▶ _Records for the exercise_
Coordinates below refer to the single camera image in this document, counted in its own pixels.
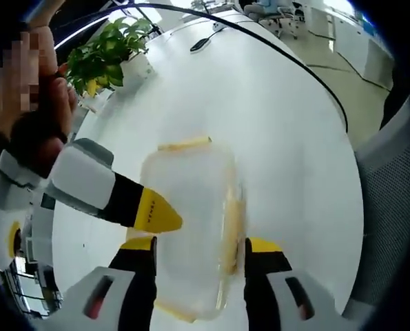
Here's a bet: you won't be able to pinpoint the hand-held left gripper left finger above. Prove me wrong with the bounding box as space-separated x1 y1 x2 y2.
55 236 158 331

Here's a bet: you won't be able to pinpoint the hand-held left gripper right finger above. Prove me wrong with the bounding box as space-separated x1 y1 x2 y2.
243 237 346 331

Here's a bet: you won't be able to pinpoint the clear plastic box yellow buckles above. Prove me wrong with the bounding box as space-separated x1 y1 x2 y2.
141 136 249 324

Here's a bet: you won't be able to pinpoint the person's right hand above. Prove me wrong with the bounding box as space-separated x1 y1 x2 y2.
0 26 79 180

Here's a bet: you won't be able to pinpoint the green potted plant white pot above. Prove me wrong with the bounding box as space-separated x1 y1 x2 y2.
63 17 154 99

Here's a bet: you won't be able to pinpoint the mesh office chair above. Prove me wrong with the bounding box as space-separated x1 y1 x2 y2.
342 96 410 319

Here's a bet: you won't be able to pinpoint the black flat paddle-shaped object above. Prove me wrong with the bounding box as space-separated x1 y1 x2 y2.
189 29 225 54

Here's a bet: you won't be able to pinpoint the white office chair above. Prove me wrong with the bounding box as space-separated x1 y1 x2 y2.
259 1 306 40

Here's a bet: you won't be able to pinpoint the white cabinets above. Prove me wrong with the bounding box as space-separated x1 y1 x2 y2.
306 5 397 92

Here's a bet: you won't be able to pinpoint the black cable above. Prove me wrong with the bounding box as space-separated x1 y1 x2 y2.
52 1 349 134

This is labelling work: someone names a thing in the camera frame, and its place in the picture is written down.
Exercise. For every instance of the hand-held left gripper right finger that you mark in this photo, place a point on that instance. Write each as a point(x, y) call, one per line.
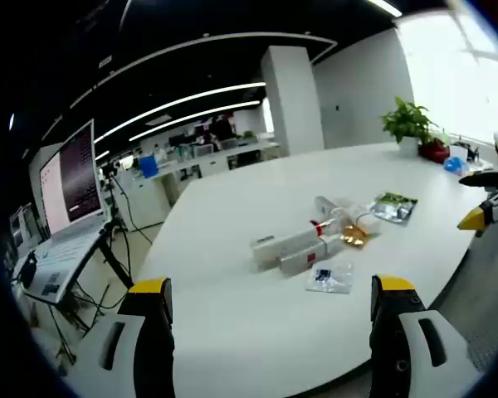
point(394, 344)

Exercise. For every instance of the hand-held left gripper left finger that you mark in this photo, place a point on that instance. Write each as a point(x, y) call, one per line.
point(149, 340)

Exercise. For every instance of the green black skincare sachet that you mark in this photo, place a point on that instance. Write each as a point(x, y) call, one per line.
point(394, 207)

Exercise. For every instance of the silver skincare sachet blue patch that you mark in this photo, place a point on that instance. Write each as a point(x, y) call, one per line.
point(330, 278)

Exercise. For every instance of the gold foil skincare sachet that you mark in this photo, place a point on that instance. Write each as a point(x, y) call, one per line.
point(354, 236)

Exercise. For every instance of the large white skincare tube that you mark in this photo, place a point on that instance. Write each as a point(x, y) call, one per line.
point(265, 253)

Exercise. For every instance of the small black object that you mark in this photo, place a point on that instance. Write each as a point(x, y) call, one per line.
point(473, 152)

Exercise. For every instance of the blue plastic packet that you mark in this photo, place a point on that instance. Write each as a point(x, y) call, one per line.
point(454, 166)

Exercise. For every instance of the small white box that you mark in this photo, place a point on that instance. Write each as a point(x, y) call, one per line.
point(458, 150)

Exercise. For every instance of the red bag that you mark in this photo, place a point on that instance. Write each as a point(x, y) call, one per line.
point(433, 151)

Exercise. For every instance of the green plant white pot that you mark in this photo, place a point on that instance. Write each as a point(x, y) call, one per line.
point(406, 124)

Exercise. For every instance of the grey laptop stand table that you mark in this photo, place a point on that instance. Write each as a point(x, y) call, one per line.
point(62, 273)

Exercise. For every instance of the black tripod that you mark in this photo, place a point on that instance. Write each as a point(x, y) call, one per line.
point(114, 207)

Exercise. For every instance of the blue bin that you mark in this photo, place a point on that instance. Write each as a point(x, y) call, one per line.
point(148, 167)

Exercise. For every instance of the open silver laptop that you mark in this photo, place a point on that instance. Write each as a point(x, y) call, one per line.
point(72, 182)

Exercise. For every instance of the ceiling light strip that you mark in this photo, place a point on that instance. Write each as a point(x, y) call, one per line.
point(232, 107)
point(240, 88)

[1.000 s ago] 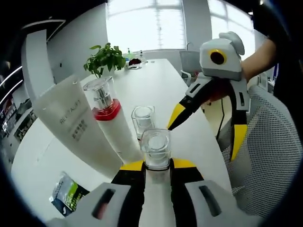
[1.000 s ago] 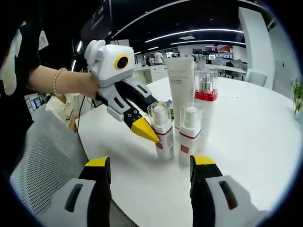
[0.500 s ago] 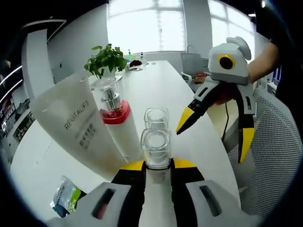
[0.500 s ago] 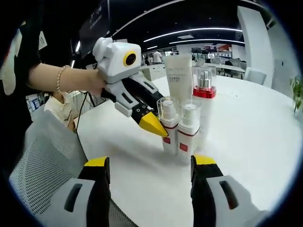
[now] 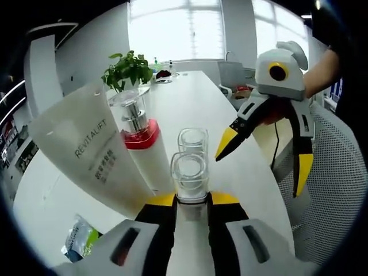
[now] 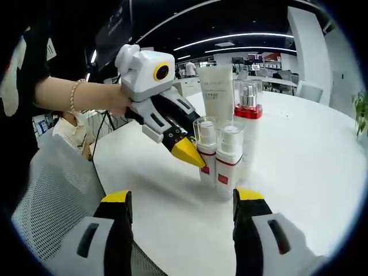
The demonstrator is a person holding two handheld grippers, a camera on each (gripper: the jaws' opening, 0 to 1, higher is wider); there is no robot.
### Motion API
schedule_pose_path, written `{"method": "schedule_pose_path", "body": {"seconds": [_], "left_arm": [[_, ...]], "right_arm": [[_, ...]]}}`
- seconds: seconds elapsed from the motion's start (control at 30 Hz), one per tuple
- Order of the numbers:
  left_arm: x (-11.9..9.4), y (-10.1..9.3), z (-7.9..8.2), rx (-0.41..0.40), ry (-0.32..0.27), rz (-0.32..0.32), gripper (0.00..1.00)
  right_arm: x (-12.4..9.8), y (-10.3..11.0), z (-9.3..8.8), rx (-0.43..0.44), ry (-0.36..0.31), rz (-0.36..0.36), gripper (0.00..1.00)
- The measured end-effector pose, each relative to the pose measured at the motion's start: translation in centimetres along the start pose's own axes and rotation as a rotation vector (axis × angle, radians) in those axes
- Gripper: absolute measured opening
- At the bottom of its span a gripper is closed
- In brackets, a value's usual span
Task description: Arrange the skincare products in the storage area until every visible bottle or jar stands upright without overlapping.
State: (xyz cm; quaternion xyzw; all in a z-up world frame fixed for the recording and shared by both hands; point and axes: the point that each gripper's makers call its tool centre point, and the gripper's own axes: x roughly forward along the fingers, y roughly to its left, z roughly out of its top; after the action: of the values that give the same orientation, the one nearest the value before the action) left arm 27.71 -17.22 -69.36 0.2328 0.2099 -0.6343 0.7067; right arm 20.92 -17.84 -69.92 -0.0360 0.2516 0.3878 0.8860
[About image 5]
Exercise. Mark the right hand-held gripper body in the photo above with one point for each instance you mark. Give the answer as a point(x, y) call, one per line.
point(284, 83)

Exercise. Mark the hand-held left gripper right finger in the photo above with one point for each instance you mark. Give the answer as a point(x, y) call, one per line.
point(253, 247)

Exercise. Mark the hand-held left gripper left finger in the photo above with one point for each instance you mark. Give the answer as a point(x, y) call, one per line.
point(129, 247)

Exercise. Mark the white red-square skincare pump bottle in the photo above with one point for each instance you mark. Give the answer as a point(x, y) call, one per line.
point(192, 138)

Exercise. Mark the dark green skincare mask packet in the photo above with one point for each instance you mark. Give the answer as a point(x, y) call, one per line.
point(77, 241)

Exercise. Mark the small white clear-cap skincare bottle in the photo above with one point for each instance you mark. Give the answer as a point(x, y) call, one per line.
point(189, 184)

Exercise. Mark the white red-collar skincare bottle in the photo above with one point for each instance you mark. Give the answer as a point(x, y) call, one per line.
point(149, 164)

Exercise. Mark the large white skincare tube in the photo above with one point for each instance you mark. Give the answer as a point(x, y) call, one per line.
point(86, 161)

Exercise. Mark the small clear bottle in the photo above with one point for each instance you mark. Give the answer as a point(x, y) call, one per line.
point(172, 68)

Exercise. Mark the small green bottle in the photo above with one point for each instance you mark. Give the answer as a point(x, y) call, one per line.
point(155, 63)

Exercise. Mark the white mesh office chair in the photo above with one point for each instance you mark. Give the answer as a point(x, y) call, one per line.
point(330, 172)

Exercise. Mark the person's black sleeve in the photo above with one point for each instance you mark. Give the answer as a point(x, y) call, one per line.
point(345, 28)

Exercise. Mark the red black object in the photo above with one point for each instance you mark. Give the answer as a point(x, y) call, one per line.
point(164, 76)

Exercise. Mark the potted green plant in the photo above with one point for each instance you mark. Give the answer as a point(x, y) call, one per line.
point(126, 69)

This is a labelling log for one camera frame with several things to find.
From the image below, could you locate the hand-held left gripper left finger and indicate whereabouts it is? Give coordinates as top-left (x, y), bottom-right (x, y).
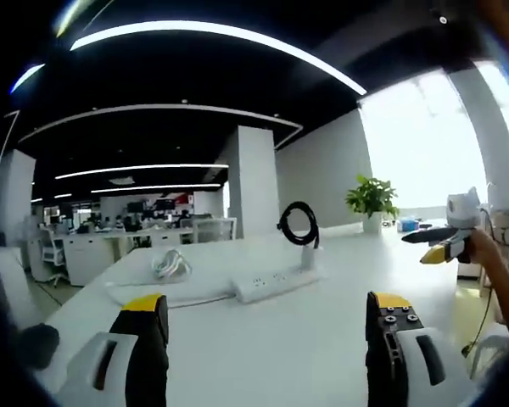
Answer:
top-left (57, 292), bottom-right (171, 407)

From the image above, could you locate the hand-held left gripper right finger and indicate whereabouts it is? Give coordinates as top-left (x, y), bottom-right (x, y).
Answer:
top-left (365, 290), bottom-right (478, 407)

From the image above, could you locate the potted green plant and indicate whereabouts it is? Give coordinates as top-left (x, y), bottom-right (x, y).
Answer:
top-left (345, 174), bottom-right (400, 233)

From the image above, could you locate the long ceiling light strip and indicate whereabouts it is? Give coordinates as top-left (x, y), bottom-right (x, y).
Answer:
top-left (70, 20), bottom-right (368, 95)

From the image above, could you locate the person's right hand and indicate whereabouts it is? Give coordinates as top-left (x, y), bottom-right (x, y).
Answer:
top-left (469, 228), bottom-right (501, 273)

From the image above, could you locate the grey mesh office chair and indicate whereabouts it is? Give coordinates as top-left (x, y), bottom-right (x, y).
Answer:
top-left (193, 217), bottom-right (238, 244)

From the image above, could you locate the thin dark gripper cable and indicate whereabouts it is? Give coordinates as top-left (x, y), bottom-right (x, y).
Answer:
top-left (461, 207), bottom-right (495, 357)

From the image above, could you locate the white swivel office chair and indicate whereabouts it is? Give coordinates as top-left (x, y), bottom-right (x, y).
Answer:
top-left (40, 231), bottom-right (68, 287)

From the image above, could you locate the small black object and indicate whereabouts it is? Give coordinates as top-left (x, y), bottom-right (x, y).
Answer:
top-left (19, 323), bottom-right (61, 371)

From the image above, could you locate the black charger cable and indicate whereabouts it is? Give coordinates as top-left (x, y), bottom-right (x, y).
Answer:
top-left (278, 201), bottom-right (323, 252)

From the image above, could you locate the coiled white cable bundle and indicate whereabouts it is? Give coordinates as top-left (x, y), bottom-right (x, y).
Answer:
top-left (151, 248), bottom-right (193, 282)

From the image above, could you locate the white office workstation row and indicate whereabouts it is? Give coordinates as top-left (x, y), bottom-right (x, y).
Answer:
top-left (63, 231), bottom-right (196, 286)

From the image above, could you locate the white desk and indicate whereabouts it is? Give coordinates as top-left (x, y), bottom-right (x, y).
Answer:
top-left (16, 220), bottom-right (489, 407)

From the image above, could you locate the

* * *

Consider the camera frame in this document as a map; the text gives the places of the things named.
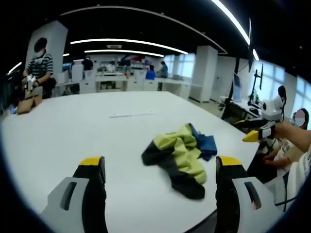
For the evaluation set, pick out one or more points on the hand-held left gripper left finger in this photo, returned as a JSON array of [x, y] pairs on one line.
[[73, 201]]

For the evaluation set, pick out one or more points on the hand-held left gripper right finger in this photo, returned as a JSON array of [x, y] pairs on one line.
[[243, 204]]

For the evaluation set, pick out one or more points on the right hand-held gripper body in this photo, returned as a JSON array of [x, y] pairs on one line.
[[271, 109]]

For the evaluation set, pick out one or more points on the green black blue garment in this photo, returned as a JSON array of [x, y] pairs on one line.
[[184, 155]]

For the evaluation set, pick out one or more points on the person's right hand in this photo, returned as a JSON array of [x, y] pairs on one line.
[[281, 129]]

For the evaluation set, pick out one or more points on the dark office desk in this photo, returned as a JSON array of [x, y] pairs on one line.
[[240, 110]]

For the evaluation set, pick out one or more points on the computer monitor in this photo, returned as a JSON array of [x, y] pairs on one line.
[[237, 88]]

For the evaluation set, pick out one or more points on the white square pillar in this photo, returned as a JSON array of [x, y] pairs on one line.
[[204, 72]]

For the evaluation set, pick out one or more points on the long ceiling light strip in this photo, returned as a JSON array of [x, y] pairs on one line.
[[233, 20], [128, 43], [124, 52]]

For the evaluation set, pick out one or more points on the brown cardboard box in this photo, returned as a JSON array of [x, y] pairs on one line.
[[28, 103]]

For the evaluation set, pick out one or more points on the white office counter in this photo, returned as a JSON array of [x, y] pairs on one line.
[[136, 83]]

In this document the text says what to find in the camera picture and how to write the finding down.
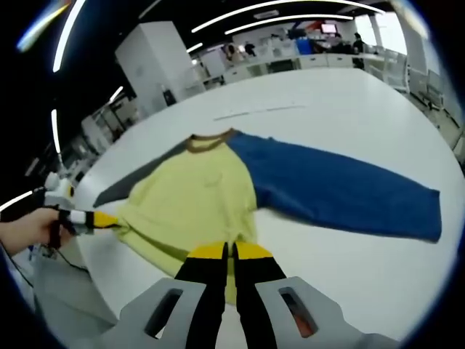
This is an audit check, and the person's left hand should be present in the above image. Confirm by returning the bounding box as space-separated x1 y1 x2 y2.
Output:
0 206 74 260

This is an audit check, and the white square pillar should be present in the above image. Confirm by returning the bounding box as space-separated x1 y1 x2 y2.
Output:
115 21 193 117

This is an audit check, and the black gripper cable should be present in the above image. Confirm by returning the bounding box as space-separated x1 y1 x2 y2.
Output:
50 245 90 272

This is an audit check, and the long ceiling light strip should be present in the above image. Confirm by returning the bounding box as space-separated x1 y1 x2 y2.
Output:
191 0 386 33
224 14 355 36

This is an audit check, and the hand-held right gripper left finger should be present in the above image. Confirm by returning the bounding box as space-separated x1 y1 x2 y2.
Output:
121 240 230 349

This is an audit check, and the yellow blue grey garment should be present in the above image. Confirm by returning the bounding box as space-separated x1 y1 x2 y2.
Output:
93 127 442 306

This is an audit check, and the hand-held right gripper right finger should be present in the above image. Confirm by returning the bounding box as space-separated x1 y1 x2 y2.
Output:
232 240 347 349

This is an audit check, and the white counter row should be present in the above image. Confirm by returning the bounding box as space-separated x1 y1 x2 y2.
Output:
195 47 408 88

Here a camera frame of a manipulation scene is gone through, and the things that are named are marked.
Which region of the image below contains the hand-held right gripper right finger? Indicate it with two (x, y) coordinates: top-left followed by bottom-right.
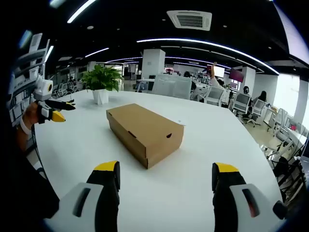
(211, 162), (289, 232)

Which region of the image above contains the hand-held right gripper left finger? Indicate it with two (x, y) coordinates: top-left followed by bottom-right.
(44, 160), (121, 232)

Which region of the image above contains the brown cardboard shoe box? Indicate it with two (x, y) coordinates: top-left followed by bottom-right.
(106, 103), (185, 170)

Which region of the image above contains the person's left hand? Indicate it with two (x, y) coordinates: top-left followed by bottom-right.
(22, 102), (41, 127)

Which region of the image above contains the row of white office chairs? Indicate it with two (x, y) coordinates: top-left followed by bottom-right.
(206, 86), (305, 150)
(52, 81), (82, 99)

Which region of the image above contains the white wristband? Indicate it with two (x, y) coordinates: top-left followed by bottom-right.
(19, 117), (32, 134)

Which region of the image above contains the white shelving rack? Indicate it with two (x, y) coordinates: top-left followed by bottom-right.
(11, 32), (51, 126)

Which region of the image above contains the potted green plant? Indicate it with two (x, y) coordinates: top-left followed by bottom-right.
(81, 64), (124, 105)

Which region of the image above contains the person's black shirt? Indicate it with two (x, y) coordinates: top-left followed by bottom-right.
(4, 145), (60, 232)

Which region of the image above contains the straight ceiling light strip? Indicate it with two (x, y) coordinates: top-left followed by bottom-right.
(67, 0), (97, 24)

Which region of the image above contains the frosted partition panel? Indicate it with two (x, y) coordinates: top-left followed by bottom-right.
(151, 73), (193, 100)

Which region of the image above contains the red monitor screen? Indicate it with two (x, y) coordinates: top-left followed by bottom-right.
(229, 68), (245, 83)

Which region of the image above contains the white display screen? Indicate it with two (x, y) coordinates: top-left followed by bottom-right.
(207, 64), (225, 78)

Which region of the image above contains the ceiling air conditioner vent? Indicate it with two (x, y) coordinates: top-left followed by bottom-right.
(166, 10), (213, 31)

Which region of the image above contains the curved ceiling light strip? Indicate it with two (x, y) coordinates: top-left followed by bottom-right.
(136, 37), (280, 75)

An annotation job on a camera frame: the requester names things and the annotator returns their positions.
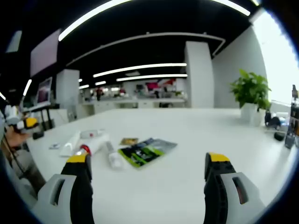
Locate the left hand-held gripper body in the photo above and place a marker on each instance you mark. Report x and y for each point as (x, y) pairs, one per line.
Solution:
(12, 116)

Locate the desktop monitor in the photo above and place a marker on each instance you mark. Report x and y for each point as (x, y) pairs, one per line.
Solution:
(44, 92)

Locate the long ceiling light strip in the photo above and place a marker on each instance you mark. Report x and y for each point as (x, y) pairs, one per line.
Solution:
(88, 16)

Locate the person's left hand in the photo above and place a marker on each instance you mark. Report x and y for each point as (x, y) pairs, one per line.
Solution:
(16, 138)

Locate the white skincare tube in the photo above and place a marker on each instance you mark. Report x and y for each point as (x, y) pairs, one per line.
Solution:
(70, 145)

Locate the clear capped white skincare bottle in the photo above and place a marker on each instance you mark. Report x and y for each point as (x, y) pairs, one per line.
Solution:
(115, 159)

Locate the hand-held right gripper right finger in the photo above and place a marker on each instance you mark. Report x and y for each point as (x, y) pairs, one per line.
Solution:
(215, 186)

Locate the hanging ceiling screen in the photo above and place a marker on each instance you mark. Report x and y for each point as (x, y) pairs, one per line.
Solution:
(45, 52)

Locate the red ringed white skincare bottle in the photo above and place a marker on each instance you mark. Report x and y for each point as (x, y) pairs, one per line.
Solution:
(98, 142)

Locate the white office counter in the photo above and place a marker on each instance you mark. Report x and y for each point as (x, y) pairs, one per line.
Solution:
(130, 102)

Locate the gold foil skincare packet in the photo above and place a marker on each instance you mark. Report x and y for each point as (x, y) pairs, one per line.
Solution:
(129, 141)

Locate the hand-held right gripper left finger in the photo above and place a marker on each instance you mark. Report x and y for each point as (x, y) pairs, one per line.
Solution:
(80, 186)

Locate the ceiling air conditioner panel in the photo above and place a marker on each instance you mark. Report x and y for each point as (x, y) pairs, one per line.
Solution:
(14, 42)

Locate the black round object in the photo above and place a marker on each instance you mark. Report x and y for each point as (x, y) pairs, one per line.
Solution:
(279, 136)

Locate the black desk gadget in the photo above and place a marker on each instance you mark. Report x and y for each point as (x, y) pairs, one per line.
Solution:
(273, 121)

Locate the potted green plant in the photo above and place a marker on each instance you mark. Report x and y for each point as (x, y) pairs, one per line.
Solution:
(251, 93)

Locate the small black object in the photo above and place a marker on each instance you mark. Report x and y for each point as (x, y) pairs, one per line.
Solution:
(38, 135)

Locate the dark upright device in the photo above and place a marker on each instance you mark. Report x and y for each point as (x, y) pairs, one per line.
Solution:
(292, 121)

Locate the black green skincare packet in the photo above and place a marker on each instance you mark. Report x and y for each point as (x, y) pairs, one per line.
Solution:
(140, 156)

▶ _Task requirements_
Where the string "picture" occurs in a line of the listing, copy the line.

▶ _Result below_
This is labelling work: someone names a thing in the camera frame, and its place in the picture is written down.
In this document the text says what to find in the camera picture and how to write the finding down.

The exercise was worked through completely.